Sorry -- I'm currently not working on it as I'm working on a paper. I also note a similar issue wherein ImmixAllocator on precise stress does not have the same number of GCs as a GC using BumpAllocator (SemiSpace, GenCopy, MarkCompact). I believe it is related to some implementation bug in ImmixAllocator. I might make a separate issue for this though.

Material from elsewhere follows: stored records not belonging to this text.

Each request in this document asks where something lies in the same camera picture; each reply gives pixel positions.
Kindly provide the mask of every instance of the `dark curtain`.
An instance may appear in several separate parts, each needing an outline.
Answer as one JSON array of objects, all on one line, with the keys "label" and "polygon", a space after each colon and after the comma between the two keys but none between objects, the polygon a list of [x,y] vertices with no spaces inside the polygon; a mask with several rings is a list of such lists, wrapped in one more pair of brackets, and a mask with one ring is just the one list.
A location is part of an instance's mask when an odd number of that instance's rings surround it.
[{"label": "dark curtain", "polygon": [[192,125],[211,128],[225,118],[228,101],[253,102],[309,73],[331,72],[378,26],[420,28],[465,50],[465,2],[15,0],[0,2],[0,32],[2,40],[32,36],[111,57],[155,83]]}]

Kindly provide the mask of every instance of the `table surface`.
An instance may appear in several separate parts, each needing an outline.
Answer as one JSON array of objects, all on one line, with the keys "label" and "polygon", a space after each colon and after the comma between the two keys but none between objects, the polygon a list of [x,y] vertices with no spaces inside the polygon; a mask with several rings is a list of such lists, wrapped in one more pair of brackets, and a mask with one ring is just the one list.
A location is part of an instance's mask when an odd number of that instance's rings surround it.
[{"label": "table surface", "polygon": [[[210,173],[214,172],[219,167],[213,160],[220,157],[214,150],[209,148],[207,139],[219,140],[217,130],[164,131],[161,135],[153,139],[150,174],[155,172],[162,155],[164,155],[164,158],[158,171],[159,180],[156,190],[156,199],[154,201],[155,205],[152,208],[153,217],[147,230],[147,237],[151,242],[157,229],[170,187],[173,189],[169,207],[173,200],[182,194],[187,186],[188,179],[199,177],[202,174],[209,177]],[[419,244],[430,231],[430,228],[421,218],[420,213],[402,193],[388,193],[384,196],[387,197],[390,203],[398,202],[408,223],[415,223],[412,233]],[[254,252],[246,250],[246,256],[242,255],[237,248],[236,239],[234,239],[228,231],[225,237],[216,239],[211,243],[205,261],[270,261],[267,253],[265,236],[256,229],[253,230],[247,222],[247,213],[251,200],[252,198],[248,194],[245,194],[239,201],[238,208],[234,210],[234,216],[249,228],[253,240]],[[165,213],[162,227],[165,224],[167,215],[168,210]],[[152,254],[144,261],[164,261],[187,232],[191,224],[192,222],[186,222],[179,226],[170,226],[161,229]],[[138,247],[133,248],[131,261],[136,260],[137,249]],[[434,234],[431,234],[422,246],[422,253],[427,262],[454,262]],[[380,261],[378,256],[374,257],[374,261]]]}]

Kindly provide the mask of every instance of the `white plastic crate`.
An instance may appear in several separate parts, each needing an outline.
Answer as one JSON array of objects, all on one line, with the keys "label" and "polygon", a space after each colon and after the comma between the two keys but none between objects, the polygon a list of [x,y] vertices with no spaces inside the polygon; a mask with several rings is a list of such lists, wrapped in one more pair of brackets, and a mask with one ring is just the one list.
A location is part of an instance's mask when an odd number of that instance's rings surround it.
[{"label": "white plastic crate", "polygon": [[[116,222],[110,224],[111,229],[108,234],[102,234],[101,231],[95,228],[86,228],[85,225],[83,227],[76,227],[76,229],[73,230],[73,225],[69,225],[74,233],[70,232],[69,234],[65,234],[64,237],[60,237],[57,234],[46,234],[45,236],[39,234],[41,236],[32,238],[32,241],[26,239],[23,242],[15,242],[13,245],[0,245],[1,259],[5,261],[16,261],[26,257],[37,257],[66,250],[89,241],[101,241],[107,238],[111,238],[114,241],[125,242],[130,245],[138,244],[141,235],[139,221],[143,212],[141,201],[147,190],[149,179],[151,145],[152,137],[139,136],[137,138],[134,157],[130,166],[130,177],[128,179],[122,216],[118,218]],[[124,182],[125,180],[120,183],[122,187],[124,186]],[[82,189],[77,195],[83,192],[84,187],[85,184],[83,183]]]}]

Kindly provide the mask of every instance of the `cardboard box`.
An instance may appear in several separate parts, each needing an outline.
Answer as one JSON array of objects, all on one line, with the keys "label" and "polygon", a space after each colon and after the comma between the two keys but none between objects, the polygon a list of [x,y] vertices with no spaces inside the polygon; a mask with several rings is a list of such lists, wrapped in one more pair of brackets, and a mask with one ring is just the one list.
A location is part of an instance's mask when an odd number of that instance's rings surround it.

To reproduce the non-precise stress GC issue, run:
MMTK_PLAN=SemiSpace MMTK_PRECISE_STRESS=false MMTK_STRESS_FACTOR=10485760 ./build/linux-x86_64-normal-server-release/jdk/bin/java -XX:MetaspaceSize=500M -XX:+DisableExplicitGC -server -XX:-TieredCompilation -Xcomp -XX:+UseThirdPartyHeap -Dprobes=RustMMTk -Djava.library.path=/home/kunals/git/evaluation/probes -Xms4192M -Xmx4192M -cp /usr/share/benchmarks/dacapo/dacapo-evaluation-git-29a657f.jar:/home/kunals/git/evaluation/probes:/home/kunals/git/evalutation/probes/probes.jar Harness -c probe.DacapoChopinCallback -n 2 lusearch
and
MMTK_PLAN=SemiSpace MMTK_PRECISE_STRESS=false MMTK_STRESS_FACTOR=10485760 taskset -c 0-7 ./build/linux-x86_64-normal-server-release/jdk/bin/java -XX:MetaspaceSize=500M -XX:+DisableExplicitGC -server -XX:-TieredCompilation -Xcomp -XX:+UseThirdPartyHeap -Dprobes=RustMMTk -Djava.library.path=/home/kunals/git/evaluation/probes -Xms4192M -Xmx4192M -cp /usr/share/benchmarks/dacapo/dacapo-evaluation-git-29a657f.jar:/home/kunals/git/evaluation/probes:/home/kunals/git/evalutation/probes/probes.jar Harness -c probe.DacapoChopinCallback -n 2 lusearch
You'll notice a different number of GCs for both the runs (with the trend being more threads => less GCs). Ideally, the number of stress GCs is independent of the number of mutator threads since it should just be based on the number of bytes allocated.
I can look into this in more detail after the paper deadline (Sunday 20th).